> TRY IT:
Set down exactly the lines below between the line holding "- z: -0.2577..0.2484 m" and the line holding "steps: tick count", inclusive; no other line belongs in the answer.

> RECORDS FOR PROCESSING:
■ ■ ■ ■
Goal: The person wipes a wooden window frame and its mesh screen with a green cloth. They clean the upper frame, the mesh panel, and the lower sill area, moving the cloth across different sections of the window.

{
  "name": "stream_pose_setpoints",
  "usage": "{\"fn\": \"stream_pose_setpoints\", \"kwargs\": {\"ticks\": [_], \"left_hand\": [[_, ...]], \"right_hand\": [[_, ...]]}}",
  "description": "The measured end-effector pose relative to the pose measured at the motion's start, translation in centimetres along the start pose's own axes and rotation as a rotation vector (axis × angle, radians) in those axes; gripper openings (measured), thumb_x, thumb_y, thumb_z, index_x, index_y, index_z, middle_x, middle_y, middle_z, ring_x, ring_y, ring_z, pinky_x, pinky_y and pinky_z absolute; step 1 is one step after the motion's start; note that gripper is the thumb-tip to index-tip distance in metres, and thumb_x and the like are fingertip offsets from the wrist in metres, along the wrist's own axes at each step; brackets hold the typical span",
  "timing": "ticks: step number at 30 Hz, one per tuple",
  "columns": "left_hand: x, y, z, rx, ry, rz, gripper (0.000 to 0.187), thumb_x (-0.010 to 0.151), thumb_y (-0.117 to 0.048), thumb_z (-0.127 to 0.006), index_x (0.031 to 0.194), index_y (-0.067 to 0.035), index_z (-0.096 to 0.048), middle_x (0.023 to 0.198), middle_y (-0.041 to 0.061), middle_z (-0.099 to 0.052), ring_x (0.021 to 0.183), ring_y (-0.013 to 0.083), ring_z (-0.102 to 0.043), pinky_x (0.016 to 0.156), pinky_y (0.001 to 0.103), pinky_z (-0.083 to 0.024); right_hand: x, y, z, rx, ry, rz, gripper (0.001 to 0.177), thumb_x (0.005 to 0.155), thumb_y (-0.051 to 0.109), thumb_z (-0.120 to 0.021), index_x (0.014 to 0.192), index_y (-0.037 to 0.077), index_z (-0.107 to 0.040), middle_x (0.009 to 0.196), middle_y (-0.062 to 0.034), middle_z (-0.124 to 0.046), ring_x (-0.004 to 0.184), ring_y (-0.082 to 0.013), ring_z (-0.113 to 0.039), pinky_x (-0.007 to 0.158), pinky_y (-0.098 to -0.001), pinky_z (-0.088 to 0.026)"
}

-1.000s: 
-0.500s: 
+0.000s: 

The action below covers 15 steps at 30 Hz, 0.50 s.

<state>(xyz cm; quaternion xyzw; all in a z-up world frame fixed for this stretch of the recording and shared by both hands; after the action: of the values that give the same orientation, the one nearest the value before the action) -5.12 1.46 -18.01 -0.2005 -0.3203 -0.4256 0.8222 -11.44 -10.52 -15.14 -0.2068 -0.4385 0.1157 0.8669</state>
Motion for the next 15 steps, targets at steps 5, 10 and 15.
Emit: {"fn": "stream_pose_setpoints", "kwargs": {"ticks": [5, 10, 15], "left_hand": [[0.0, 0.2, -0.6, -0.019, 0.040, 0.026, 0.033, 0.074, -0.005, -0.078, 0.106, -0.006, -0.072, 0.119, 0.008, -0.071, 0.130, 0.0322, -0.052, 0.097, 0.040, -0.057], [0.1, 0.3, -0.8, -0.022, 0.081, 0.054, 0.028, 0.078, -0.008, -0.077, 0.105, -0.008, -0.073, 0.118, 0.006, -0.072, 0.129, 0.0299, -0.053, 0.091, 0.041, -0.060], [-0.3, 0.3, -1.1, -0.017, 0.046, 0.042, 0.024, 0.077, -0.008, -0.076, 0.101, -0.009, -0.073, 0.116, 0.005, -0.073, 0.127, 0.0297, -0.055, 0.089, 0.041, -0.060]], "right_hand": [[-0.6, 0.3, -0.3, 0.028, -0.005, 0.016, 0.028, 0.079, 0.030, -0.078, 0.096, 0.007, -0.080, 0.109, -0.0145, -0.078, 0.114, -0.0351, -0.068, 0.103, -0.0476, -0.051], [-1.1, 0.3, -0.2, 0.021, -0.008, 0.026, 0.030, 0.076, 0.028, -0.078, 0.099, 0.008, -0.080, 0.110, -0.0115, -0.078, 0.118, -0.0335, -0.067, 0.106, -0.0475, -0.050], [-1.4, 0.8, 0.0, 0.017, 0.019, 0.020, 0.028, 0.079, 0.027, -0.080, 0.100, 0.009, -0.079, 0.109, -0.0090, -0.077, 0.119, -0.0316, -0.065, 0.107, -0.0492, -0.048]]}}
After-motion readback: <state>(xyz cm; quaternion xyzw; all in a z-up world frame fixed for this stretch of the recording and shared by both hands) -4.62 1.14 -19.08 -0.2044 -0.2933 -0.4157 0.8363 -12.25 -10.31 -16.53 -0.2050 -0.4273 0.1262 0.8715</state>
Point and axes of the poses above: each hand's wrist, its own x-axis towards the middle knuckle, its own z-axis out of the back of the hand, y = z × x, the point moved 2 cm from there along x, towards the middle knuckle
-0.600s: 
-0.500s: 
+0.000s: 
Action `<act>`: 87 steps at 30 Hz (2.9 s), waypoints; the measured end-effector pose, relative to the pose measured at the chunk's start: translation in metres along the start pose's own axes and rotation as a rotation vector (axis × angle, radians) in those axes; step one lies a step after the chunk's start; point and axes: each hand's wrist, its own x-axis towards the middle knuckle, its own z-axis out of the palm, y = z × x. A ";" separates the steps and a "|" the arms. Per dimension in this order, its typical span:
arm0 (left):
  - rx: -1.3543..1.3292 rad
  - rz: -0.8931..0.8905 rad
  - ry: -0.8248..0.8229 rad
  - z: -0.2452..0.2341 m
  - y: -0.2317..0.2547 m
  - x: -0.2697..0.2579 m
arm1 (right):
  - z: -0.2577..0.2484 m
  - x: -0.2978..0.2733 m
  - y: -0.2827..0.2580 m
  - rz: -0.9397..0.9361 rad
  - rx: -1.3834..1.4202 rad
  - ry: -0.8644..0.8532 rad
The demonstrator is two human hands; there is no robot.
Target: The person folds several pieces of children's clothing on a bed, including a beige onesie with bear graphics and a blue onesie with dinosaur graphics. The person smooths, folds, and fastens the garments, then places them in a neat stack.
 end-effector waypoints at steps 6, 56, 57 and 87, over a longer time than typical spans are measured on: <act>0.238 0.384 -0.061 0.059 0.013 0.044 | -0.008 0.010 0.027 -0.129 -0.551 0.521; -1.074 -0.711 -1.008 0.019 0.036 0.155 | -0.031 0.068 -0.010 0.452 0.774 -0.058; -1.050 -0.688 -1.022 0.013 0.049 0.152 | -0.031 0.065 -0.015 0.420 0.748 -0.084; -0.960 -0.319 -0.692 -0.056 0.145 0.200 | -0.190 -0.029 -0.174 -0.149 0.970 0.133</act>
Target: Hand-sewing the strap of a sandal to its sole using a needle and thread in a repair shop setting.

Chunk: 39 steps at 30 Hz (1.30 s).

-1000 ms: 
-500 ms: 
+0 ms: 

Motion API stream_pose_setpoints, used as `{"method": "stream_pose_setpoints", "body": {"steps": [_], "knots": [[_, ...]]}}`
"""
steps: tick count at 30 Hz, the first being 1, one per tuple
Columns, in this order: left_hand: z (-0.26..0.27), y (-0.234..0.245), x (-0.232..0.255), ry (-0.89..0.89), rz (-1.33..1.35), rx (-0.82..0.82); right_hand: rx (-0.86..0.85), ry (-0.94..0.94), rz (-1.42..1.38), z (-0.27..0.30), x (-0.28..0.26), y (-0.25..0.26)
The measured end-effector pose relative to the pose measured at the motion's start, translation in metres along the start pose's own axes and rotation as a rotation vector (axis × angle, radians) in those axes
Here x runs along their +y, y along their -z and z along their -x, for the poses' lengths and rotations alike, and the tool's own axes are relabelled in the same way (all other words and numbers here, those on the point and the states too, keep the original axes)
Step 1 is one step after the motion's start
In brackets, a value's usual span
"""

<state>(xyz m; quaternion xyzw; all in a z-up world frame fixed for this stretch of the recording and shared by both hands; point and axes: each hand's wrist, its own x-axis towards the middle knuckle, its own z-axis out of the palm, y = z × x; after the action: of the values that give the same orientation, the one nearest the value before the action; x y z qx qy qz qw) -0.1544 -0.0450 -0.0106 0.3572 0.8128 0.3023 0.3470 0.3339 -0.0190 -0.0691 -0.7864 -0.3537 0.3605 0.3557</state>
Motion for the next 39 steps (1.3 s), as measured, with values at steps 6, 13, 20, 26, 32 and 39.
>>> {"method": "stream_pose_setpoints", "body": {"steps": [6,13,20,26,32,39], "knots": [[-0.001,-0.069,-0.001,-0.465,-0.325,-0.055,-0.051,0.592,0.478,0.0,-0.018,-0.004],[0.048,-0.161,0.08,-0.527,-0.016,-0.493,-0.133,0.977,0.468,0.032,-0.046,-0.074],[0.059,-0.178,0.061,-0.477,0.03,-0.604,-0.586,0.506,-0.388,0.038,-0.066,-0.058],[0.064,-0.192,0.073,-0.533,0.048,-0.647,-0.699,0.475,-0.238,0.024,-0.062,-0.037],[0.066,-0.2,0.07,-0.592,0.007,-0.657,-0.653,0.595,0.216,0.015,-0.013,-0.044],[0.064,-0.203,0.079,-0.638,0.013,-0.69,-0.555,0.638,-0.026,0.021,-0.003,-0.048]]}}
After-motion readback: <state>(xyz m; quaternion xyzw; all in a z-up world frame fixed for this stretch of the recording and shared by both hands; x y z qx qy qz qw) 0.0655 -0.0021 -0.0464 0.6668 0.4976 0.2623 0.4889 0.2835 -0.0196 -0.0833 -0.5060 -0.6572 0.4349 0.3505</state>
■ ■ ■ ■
> EXERCISE OUTPUT:
  - z: -0.2577..0.2484 m
  - x: -0.2978..0.2733 m
  - y: -0.2827..0.2580 m
  - rz: -0.9397..0.9361 rad
  - rx: -1.3834..1.4202 rad
  - ry: -0.8644..0.8532 rad
The demonstrator is two human hands; there is no robot.
Target: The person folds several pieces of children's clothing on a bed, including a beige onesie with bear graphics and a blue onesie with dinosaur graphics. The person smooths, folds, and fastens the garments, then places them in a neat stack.
 end-effector waypoints at steps 6, 56, 57 and 87, over a longer time than typical spans are measured on: <act>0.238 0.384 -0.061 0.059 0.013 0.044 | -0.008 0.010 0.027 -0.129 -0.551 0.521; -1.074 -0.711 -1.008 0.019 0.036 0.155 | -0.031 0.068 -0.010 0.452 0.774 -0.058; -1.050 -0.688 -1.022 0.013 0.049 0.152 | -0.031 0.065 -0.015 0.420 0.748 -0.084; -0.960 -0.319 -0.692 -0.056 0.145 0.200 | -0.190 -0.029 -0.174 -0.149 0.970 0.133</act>
Target: Hand-sewing the strap of a sandal to its sole using a needle and thread in a repair shop setting.

Chunk: 39 steps at 30 Hz (1.30 s).

-1000 ms: 
-500 ms: 
+0 ms: 

Motion API stream_pose_setpoints, used as `{"method": "stream_pose_setpoints", "body": {"steps": [_], "knots": [[_, ...]]}}`
"""
steps: tick count at 30 Hz, the first being 1, one per tuple

Nothing else belongs to the answer.